SB-10k: German Sentiment Corpus
SB-10k is a publicly available corpus that contains 9738 German tweets, each labeled by 3 annotators with “positive”, “negative”, “neutral”, “mixed”, or “unknown”. It was created by SpinningBytes in collaboration with the Zurich University of Applied Sciences (ZHAW).
All word embeddings are provided under Creative Commons License CC BY 4.0.
This means that they are free to use and distribute, even commercially, as long as appropriate credit to the reference below is given.
Human-readable format: Link
Licence Contract: Link
If you use the corpus, please make sure to reference the following publication:
- A Twitter Corpus and Benchmark Resources for German Sentiment Analysis. by Mark Cieliebak, Jan Deriu, Fatih Uzdilli, and Dominic Egger.

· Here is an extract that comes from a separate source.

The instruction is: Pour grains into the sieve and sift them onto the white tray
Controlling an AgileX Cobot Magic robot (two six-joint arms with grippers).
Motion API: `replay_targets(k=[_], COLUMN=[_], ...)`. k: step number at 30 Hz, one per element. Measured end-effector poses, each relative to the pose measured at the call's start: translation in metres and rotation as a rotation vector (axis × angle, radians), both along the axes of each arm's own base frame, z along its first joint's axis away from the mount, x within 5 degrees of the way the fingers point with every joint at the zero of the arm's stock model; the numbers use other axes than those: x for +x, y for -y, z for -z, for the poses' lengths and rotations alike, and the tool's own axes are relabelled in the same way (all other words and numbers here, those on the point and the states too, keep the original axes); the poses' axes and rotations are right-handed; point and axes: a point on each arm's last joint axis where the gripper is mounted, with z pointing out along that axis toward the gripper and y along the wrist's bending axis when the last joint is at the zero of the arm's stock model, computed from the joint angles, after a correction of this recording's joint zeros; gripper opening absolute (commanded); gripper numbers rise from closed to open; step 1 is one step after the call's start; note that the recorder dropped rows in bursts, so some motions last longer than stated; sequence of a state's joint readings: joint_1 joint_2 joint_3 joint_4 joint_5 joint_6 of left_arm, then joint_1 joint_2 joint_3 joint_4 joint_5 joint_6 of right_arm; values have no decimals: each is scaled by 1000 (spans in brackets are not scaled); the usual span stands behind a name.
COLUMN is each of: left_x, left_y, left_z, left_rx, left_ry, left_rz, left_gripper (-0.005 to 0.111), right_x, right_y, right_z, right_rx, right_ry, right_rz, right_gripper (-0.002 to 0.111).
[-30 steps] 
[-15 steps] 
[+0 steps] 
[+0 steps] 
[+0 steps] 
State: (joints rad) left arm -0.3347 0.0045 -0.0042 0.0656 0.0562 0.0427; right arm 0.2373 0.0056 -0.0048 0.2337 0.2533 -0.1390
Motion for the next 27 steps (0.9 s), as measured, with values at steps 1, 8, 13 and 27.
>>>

In “Proceedings of the 4th International Workshop on Natural Language Processing for Social Media (SocialNLP 2017)”, Valencia, Spain, 2017
A detailed description of the corpus and how it was constructed can be found in the reference above.
In order to use the corpus, download the annotations below. Since Twitter does not allow to distribute the content of tweets, the dataset only contains tweet ID’s (first column) and the corresponding annotations (second column). A Python script to download the tweet content for the IDs can be found here*.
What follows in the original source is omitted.